It's morning. Ugh. This cold still isn't gone. I can feel it fading, but it's still here. Need to just hang tough this week and not run around after work. Nyquil and bed this week. Nothing else.
Couple of little things I forgot from yesterday - we had some announcements at the party about upcoming shows. Turns out the one theater we performed at for Halloween wants us to perform regularly. Starting in January the second Saturday of every other month will be for them. So now depending on the month, we will have a show 3 - 4 times a month. This should worry me, but it actually makes me very happy. This means I am less likely to get into trouble on the weekends. I will have something to look forward to almost every weekend. It will also help keep me sober. I like that. I was thinking about something yesterday - if I were to change jobs and get a new one, it would be interesting to see if I let myself get close to anyone at work now that I have this set of friends. Would I be interested in associating with any of my co-workers or would it just be something I do? The whole 'normal' thing came up because I was supposed to go to that dinner last night, but I blew it off. Two reasons, one this cold - I didn't feel up to being around strangers with a cold going on and two, I didn't want to deal with a bunch of normal people. People who would have sat around talking about silly things because they were nervous or socially awkward or what not. It's the whole square peg thing.

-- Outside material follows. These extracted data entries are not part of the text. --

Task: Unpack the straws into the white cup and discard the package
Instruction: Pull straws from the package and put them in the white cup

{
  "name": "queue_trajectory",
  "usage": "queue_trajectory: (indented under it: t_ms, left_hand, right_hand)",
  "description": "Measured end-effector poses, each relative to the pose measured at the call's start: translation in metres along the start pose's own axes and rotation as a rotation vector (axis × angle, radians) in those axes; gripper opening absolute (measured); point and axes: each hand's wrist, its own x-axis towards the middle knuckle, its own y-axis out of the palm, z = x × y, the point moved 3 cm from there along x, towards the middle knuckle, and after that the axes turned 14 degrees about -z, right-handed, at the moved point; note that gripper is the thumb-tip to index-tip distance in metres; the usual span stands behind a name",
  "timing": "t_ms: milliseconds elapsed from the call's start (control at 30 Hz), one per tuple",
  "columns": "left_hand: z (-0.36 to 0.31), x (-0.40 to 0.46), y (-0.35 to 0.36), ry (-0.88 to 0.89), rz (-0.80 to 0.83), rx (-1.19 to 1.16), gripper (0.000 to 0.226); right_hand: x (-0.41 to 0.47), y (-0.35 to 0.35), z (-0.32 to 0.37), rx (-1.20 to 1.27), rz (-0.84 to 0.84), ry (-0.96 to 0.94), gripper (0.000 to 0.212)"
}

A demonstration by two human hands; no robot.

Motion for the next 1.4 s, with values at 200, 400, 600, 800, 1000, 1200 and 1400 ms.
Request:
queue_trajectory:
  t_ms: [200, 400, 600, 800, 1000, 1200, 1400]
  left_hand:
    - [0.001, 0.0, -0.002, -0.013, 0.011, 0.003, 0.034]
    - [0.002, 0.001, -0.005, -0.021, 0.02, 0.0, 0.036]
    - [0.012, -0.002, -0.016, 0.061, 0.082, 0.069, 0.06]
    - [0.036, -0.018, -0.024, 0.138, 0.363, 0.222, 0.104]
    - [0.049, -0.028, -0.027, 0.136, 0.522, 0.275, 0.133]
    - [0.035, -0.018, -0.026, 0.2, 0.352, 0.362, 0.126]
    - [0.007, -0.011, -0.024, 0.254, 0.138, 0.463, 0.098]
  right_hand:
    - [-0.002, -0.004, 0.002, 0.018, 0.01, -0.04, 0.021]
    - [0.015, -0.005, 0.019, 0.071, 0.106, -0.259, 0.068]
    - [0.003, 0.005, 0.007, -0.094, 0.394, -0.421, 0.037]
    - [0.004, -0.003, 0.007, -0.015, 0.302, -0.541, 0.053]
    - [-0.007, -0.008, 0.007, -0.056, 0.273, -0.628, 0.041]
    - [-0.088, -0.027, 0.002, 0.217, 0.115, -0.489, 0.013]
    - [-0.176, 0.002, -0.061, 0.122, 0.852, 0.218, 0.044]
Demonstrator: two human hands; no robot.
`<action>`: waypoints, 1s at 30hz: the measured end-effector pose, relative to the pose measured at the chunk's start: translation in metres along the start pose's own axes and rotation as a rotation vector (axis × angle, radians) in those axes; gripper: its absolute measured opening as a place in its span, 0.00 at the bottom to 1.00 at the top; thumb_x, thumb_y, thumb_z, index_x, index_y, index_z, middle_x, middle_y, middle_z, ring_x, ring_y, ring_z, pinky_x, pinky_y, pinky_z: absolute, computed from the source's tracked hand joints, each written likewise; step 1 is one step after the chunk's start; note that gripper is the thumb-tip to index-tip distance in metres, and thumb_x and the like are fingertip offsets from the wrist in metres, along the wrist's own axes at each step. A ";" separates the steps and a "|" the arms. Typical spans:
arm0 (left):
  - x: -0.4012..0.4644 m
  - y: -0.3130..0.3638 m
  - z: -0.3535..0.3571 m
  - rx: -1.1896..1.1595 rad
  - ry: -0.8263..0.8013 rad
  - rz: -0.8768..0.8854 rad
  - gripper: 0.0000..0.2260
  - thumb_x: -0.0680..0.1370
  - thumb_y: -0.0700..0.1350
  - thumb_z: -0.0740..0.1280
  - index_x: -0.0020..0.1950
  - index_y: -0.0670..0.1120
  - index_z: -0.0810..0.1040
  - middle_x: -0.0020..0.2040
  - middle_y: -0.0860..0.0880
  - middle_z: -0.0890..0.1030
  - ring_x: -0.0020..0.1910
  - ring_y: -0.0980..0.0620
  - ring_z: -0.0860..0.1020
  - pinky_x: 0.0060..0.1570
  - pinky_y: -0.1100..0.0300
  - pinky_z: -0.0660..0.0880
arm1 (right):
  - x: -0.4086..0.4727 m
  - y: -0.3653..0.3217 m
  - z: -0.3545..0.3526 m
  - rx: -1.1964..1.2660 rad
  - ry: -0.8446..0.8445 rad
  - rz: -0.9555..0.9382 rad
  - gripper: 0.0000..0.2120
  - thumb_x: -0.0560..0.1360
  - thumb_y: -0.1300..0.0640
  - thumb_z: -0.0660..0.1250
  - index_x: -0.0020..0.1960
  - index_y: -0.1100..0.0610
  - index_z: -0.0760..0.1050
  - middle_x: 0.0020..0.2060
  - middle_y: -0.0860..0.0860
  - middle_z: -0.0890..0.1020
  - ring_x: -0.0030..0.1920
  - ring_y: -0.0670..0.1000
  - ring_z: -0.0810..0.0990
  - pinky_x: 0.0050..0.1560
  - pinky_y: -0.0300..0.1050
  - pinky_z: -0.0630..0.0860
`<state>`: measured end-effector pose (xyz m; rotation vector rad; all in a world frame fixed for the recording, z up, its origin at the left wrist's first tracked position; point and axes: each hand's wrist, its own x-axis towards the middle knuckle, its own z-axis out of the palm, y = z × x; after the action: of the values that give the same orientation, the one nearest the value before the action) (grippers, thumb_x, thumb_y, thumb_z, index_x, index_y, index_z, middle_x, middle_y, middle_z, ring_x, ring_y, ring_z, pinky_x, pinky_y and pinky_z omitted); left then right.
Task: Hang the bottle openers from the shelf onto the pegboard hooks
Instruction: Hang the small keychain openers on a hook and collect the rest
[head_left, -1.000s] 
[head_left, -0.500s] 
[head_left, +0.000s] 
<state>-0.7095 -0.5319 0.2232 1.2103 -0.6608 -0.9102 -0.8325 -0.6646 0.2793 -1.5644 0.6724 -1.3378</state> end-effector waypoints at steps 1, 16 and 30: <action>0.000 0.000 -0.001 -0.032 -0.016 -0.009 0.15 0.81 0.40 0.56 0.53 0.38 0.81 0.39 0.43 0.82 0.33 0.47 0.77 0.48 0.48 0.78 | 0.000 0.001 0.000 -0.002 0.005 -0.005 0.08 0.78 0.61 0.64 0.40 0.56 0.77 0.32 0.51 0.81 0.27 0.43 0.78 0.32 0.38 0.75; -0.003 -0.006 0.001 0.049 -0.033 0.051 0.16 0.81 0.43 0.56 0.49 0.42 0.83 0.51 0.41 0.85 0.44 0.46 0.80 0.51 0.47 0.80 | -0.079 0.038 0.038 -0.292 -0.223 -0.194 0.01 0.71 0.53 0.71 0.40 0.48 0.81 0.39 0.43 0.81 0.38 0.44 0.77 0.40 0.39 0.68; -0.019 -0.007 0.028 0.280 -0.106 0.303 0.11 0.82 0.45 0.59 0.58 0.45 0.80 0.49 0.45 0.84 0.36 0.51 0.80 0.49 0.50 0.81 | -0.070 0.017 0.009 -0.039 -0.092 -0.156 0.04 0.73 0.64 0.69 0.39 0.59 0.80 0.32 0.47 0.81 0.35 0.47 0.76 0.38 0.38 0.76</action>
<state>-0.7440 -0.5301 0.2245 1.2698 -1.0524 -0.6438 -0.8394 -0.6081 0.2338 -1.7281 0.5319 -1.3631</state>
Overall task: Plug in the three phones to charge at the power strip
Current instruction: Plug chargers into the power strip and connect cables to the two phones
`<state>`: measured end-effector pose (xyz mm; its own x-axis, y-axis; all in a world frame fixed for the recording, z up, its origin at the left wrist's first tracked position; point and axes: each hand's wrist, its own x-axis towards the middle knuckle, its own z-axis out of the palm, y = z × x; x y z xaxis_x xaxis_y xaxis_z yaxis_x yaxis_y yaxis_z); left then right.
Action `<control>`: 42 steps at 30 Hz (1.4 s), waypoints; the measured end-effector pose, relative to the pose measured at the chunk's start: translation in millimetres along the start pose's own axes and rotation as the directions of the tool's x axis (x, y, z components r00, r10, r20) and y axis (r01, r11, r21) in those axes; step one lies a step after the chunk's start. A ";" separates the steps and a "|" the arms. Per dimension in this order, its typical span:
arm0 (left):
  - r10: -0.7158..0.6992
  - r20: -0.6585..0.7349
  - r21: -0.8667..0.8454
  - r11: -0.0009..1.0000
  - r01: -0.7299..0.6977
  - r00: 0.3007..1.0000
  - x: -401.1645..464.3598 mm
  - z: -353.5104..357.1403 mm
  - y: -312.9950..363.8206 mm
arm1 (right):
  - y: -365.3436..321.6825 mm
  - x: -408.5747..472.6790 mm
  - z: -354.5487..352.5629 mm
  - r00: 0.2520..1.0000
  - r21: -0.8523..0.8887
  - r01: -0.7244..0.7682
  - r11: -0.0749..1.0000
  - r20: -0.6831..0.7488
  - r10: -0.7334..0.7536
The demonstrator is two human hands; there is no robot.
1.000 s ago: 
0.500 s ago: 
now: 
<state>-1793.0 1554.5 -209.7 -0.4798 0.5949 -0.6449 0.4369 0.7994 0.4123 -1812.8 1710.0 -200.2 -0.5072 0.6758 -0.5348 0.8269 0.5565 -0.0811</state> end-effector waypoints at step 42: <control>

Visited my brother yesterday. He looks like hell. He has more machines hooked up to him than I have ever seen on someone who is supposed to be doing better. They have him on dialysis, blood cleaners, monitors; the whole nine yards. He was in decent spirits, but I can tell it is starting to wear him down. Poor guy. I also told him I would like to make peace with his wife. That's more for him than anything else. Not worth carrying around stress and if it helps him then so be it.
Cleaned the house a little, watched my Sunday night TV, went to bed. Rinse and repeat.